Hall of Famers Dwyane Wade and Allen Iverson presented him.
Anthony was also inducted into the Hall of Fame on Saturday for his contributions to the 2008 USA Men’s National Team, which won Gold at the Beijing Olympics.
The 10-time All-Star, who celebrated his family, including his mother, sister, and children during his speech, paid homage to his father, the late Carmelo Iriarte, who died when Anthony was two years old.
“You left this world too soon, but you never left me,” a visibly moved Anthony expressed about his father. “Your name was my name. Your spirit walks with me every step I take. You were a poet, an activist, a fighter. You taught me without knowing that words matter; that vision matters. Even in your absence, you gave me strength.”
Anthony, 41, who played 19 seasons in the NBA for the Nuggets, Knicks, Thunder, Rockets, Blazers, and Lakers, also paid homage to the game of basketball.
“To the game of basketball, you were my way out, but more than that, you were my way in,” he said. “You let me tell my story without words. You let me cry through jumpers. Shout through dunks, dream through wins. You gave a kid from the projects a passport to the world. You gave my pain purpose; you gave my past a future.”
Melo showed appreciation to the team that drafted him, the Denver Nuggets, where he spent the first seven years of his career, and, of course, the Brooklyn native, who played seven seasons with the Knicks, had to show love to New York City.

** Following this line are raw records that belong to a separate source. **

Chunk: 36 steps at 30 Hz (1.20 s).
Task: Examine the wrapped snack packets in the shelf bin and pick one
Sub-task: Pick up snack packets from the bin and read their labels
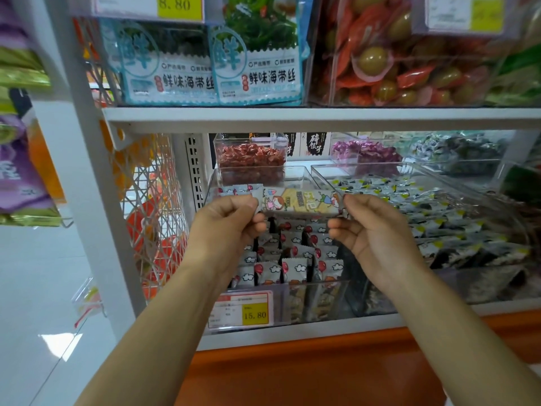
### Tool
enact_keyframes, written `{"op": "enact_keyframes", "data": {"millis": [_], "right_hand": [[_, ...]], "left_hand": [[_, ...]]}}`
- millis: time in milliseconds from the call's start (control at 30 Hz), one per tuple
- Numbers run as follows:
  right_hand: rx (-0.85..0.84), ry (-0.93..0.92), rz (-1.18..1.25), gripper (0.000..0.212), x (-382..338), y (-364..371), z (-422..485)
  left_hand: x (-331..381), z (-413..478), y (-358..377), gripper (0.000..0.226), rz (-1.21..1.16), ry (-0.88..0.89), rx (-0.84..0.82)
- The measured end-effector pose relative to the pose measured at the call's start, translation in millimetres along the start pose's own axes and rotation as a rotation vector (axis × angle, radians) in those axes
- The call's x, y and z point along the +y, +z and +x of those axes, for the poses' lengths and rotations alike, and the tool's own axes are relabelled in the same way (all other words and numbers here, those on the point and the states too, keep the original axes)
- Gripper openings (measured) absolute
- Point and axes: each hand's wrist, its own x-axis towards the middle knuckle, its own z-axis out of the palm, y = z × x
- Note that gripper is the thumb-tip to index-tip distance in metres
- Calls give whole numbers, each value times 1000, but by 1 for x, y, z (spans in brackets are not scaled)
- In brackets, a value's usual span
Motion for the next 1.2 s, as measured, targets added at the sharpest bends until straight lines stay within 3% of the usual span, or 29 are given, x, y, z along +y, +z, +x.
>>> {"op": "enact_keyframes", "data": {"millis": [167,333,467,567,700,933,1100,1200], "right_hand": [[0,-145,-179,8,3,0,-1],[36,-298,-400,24,1,3,-3],[9,-287,-458,26,1,4,-6],[-47,-260,-447,24,1,6,-8],[-43,-302,-511,4,2,6,-9],[-25,-334,-651,2,2,2,-6],[70,-359,-652,20,3,0,-4],[75,-397,-682,23,4,2,-5]], "left_hand": [[1,1,-4,15,14,25,-52],[5,1,-4,26,10,-31,-113],[3,-1,-3,16,69,-73,-138],[0,-1,-5,27,200,-17,-83],[4,-4,-3,35,183,-12,-134],[6,-5,-3,37,206,-3,-204],[8,-10,-1,37,474,82,-244],[6,-11,1,25,483,62,-226]]}}
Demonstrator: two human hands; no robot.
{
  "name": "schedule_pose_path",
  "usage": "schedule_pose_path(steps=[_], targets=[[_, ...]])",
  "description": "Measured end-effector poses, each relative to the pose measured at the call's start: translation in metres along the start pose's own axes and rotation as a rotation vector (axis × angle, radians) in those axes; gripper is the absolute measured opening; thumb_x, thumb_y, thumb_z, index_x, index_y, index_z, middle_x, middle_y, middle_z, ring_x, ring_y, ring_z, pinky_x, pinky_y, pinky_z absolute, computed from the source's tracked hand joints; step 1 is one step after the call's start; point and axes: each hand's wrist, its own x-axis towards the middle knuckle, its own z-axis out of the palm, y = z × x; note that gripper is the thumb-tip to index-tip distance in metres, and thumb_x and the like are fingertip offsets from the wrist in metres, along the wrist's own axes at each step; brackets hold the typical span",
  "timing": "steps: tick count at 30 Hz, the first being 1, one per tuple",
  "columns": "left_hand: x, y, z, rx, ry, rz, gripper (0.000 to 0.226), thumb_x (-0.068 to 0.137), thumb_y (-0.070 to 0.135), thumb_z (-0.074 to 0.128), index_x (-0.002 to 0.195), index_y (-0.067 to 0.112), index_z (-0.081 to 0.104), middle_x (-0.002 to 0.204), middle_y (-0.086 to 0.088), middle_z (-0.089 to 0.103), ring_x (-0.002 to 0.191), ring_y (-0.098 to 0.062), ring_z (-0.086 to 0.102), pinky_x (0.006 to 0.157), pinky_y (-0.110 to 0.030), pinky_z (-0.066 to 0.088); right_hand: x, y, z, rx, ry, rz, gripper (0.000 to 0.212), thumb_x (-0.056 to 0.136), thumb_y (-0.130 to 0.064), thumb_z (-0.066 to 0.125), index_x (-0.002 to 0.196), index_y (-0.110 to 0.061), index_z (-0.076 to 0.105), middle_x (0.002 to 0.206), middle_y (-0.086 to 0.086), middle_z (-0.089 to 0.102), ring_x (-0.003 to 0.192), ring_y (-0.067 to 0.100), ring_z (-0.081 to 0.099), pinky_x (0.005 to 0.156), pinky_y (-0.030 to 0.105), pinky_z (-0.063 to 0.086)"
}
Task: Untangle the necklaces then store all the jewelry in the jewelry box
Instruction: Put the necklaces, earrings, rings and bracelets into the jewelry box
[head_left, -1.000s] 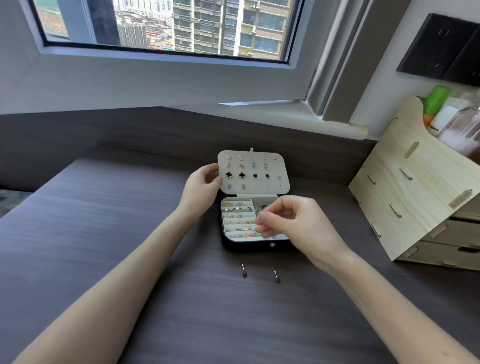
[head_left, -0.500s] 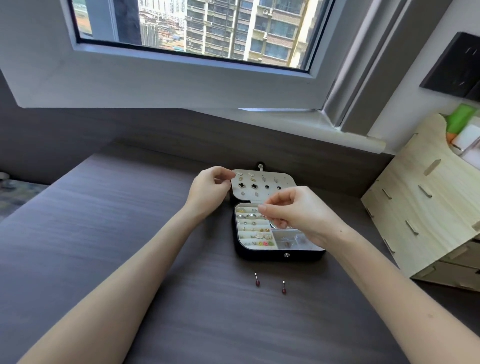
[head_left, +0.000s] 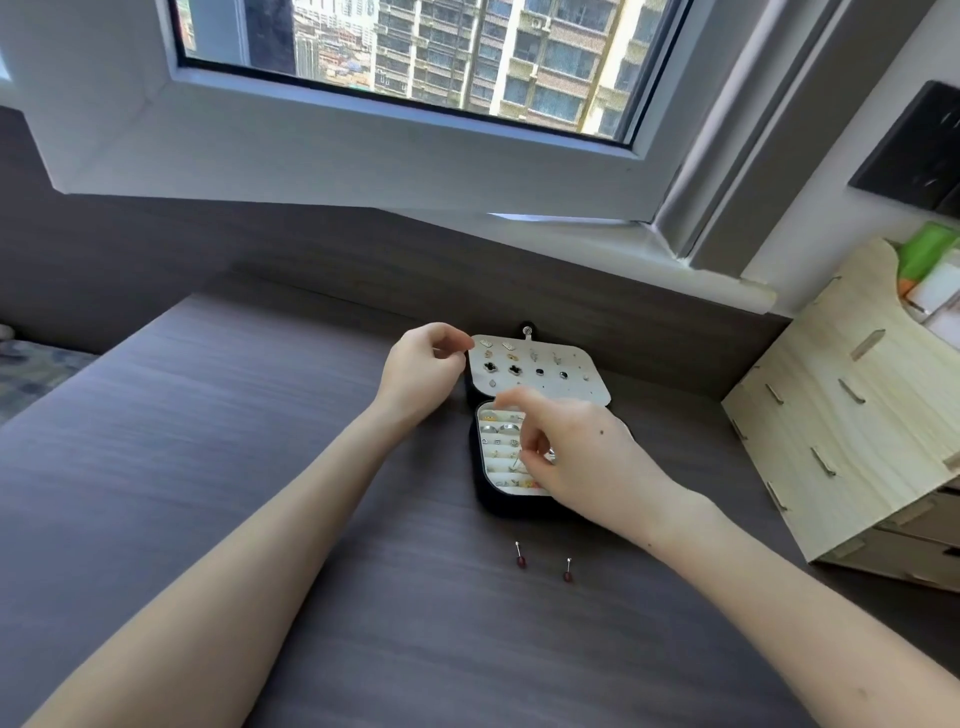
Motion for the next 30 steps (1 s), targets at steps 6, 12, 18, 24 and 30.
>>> schedule_pose_path(steps=[6,12,18,24,30], targets=[[-0.022,0.014,-0.007,0.000,-0.093,-0.064,0.011,0.071,0.009,0.069,0.073,0.019,0.066,0.065,0.006,0.056,0.061,-0.008,0.050,0.063,-0.026,0.040,-0.003,0.026,-0.002,-0.080,0.254,-0.077,0.051,0.071,0.010,0.067,0.112,-0.017,0.053,0.070,-0.001,0.059,0.068,0.018,0.057,0.066,0.036,0.053],[-0.067,0.024,-0.010,0.096,-0.201,-0.213,0.020,0.064,0.018,0.078,0.066,0.020,0.058,0.056,0.012,0.044,0.056,-0.007,0.041,0.058,-0.024,0.032,-0.005,0.034,0.019,-0.137,0.339,-0.118,0.044,0.076,0.004,0.061,0.107,-0.022,0.043,0.071,0.006,0.055,0.064,0.026,0.055,0.053,0.041,0.053],[-0.077,0.029,0.004,0.230,-0.219,-0.196,0.030,0.063,0.024,0.078,0.068,0.018,0.049,0.067,0.010,0.044,0.063,-0.008,0.042,0.055,-0.025,0.028,0.002,0.040,0.027,-0.224,0.274,-0.128,0.060,0.067,0.014,0.065,0.111,-0.020,0.042,0.068,0.006,0.047,0.060,0.024,0.047,0.045,0.044,0.049],[-0.077,0.029,0.007,0.214,-0.199,-0.220,0.029,0.064,0.021,0.076,0.068,0.018,0.048,0.062,0.009,0.044,0.060,-0.010,0.042,0.054,-0.026,0.027,0.003,0.035,0.027,-0.266,0.257,-0.178,0.064,0.057,0.016,0.071,0.106,-0.018,0.046,0.064,0.003,0.044,0.057,0.018,0.043,0.044,0.023,0.038],[-0.076,0.028,0.008,0.202,-0.197,-0.231,0.027,0.064,0.018,0.074,0.068,0.018,0.047,0.059,0.008,0.042,0.060,-0.012,0.042,0.054,-0.027,0.028,0.000,0.026,0.016,-0.416,0.206,-0.235,0.064,0.045,0.017,0.070,0.102,-0.014,0.070,0.059,0.002,0.045,0.051,0.018,0.042,0.050,0.017,0.017]])
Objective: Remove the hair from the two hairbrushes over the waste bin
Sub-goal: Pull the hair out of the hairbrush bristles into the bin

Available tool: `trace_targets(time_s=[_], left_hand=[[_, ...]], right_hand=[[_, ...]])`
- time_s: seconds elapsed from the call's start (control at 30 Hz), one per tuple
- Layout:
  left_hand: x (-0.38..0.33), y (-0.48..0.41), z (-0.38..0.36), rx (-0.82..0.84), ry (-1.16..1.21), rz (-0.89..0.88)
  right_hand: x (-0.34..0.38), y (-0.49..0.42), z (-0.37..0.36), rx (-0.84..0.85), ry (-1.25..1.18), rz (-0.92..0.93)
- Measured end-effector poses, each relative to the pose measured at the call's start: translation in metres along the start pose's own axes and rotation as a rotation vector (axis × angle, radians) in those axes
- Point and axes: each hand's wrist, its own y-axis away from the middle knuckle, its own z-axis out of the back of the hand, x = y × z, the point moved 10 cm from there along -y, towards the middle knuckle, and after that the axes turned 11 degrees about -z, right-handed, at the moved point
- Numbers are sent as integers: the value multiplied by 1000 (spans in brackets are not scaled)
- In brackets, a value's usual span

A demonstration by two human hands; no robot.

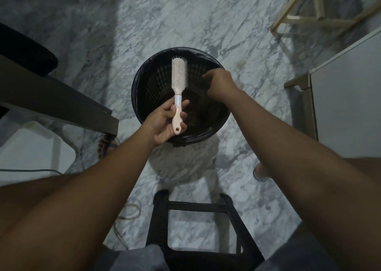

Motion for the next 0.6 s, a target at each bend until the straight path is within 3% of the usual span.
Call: trace_targets(time_s=[0.17, 0.3, 0.47, 0.6], left_hand=[[2, -1, -4, 18, 6, 4], [5, -2, -4, 20, 5, 10], [8, -3, -3, 10, -9, 13], [11, -3, -2, 0, -21, 10]], right_hand=[[16, 5, 1, -16, -133, 12], [34, 15, -18, 118, -341, 105], [45, 16, -13, -7, -162, 101], [61, 15, -19, 3, 31, 130]])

“To the New York Knicks, in the city of New York, the Mecca of Basketball,” he said. “You gave me more than a jersey. You gave me an identity. From the lights of Madison Square Garden, to the heartbeat of every borough. I felt that energy. I carried it; I became it. New York is not for the faint of heart. It’s pressure, it’s expectations, but it’s also pride.”
While Anthony never won an NBA title, he’s won everywhere else. He won a championship during his one year at Syracuse and won three Olympic Gold Medals, but according to Anthony, legacy is not always about winning a championship.
“I never got an NBA ring,” he said. “Some will always define me by that, but I know what I gave to this game, and I know what this game gave back. Legacy isn’t always made in championships. Sometimes it’s made in consistency, and a refusal to quit, and showing up, over and over again, when no one is clapping. I played the game with fire, with passion, with love, with joy. I gave it everything I had every single night.”
Joining Anthony in the Hall were Dwight Howard(individual, 2008 USA Men’s National Team), Sue Bird, Maya Moore, Sylvia Fowles, Chicago Bulls coach Billy Donovan, Miami Heat managing general partner Micky Arison, 2008 USA Men’s National Team, and NBA referee Danny Crawford.